Holokost Kurtulanı Bar-Mitzva yaptı
Bugün 77 yaşında olan Samuel Modiano, 64 yıl önce Auschwitz kampında bulunduğu için Bar-Mitzva’sını yapamamıştı. Geçtiğimiz hafta Roma’da Tora’dan bir bölüm okumak üzere Teva’ya çağrıldığında Yahudi Cemaati’inden yüzlerce konuk sinagogda hazır bulundu. Numara damgalanmış koluna Tfilin taktığında, cemaatin din adamı dahil olmak üzere tüm konuklar gözyaşı döktüler. Roma Yahudi Cemaati’nin bir üyesi olan Samuel Modiano Rodos’ta doğdu. Holokost yıllarında bulunduğu Auschwitz’de ailesinin 60 ferdini yitirdi. Gençliğinde yaşadığı dehşetli dönem sırasında Bar-Mitzva yapamaması yıllarca yüreğinde bir eksikliğe dönüştü.
Roma Başhahamı Rav Riccardo DiSegni, “Bu dini geleneklerin her Yahudi insanın kalbinde yer etmesinin en anlamlı örneğidir” dedi. Holokost sonrasında Kongo’ya giden Modiano orada ticaretle uğraştı. Bu ülkede kargaşa çıkınca Roma’ya göç etti. Bar-Mitzva töreni süresince çok duygulanan ve göz yaşlarını gizleyemeyen Samuel Modiano, bu özel gününü kendisi ile paylaşan konuklara teşekkür etti.

Polonyalı yazara Kudüs Ödülü
Kudüs Belediyesi, ünlü Polonyalı yazar Leszek Kolakowski’nin toplumda bireysel özgürlük konusundaki felsefi çalışmaları nedeniyle bu yıl Kudüs Ödülü ile onurlandırılacağını duyurdu. Ödül sahibine 18 Şubat tarihinde Kudüs Uluslararası Kitap Fuarı’nın açılışında gerçekleşecek bir törende verilecek.  1963’ten beri yerel ve uluslararası yazarların katılımı ile gerçekleşen Kudüs Uluslararası Kitap Fuarı dünyanın en önemli kitap fuarları arasında yer almakta. Prof. Shlomo Avineri, Prof. Menahem Brinker ve Dr.
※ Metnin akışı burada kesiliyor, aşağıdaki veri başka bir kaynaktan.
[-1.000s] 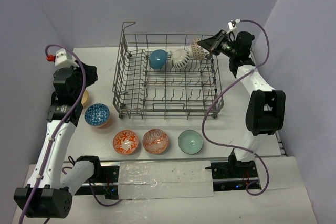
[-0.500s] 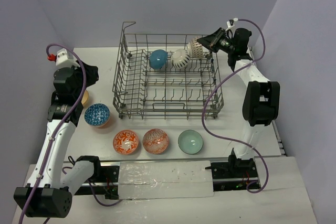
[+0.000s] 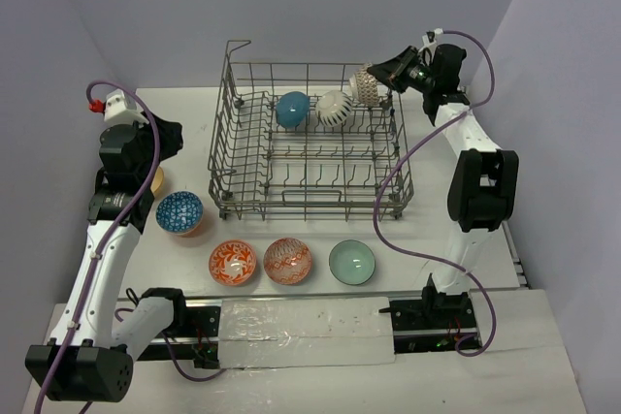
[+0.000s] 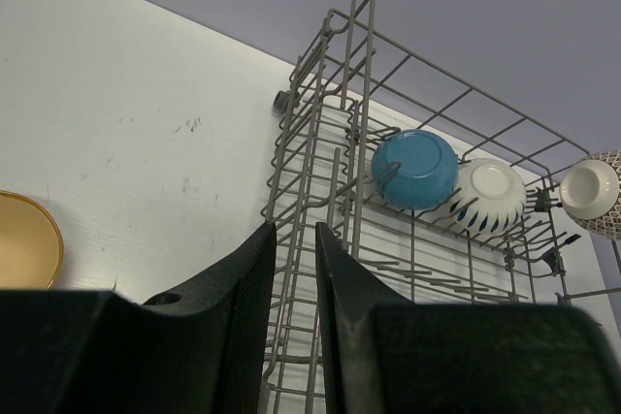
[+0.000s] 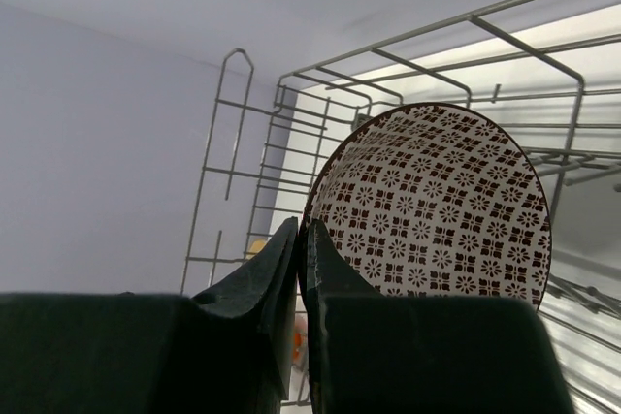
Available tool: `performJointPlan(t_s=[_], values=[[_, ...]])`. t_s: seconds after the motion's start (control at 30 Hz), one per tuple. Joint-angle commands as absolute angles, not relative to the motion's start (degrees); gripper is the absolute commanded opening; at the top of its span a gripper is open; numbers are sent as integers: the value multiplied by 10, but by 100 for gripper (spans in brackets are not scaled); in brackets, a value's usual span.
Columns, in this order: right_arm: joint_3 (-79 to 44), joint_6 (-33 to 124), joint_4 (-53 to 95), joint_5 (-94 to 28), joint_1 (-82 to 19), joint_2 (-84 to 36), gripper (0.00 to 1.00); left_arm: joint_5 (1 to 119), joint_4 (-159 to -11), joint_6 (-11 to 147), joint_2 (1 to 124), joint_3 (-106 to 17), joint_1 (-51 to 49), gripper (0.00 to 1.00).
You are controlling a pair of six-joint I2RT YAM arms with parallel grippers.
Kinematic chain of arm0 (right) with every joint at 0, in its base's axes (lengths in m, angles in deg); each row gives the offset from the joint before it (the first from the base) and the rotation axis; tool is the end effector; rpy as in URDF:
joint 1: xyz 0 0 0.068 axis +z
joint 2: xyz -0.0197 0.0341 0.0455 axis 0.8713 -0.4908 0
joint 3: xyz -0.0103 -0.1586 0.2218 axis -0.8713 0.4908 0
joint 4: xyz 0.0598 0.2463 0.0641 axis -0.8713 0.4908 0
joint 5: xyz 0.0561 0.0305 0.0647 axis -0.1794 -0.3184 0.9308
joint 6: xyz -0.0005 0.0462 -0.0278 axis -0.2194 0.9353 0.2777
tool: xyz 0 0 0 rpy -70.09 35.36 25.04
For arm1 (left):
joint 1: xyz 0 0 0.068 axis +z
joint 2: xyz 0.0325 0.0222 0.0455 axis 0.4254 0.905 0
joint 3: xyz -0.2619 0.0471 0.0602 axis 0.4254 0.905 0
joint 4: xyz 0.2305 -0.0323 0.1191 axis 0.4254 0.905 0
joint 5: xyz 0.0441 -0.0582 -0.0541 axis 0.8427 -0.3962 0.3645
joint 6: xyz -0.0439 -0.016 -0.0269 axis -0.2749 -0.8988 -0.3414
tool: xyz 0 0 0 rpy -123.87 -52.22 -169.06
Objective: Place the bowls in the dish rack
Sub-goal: Turn the bowl upside down over the dish rack.
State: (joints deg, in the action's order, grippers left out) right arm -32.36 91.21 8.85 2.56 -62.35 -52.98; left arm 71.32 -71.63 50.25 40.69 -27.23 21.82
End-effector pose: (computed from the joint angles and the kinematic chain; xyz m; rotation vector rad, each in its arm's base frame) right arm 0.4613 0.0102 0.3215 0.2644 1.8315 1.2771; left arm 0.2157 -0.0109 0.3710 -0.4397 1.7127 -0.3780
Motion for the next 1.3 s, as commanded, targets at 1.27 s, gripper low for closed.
performJointPlan(t_s=[1.27], values=[[-258, 983, -85, 6, -617, -547, 0, 705, -738, 497, 403, -272, 213, 29]])
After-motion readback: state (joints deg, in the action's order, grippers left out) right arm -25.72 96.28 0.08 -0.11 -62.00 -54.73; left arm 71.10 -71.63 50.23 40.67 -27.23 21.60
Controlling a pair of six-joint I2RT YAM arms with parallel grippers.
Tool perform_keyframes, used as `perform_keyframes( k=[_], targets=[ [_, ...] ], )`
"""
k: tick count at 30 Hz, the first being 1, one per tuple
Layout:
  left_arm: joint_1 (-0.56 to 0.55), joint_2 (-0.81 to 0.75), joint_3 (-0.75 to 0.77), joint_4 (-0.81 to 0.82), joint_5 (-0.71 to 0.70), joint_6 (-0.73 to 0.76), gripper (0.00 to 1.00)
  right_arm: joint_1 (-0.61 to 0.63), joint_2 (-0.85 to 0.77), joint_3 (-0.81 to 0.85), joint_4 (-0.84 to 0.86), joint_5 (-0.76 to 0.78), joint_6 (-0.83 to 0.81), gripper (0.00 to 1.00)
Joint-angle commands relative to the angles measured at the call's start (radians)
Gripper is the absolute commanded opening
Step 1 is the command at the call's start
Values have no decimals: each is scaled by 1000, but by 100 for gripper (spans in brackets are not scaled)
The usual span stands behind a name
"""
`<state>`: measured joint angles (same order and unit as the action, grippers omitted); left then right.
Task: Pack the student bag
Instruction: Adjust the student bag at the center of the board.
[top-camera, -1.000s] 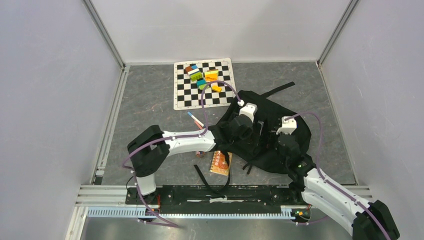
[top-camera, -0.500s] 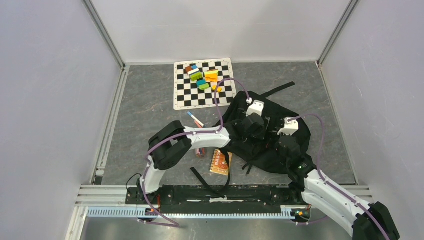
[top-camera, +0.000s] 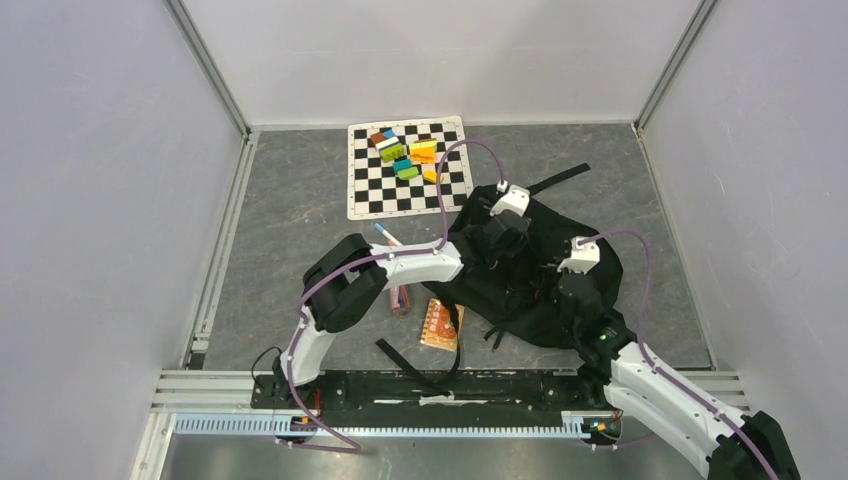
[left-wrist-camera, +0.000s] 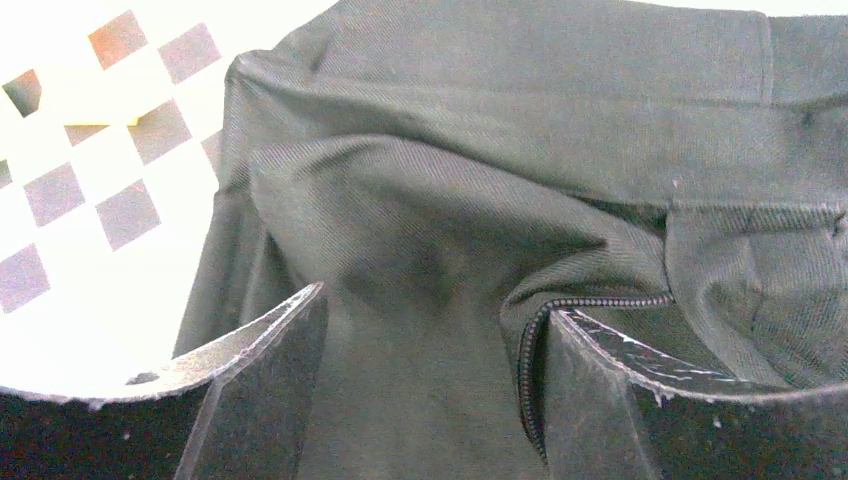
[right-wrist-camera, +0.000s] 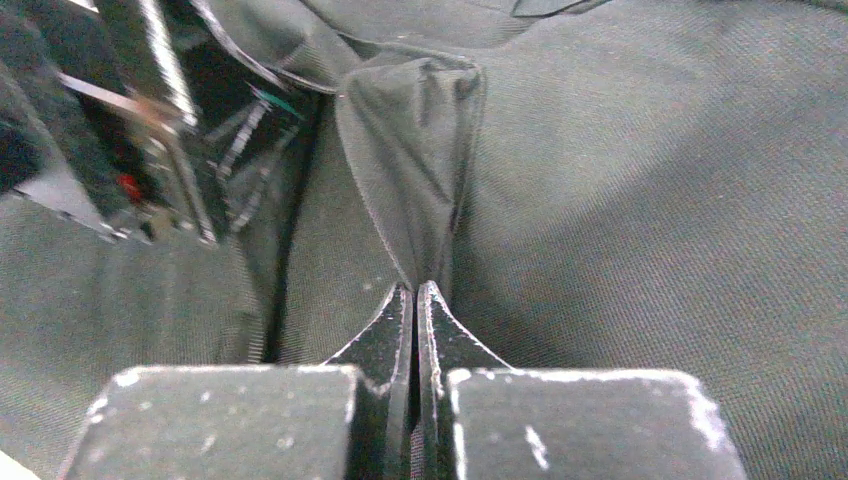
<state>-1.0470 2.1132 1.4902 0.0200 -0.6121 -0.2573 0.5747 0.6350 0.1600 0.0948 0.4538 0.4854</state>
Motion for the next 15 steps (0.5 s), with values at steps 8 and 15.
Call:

Michal Govrin’den oluşan jüri heyeti, kişisel deneyimini ve cesaretini araç olarak kullanan Kolakowski’nin uzun yıllardır toplumda kişisel özgürlükler konusundaki mücadelesi ile esin kaynağı olduğu açıklamasını yaptı. Kolakowski’nin; her tür Ortodoksluk ve dogmatizmi eleştiren denemelerden oluşan “The Priest and the Jester” ve  düşünce ve seçme özgürlüğünün insanca yaşamda önemini vurguladığı “Towards a Marxist Humanism” adlı eserleri dikkat çekmekte.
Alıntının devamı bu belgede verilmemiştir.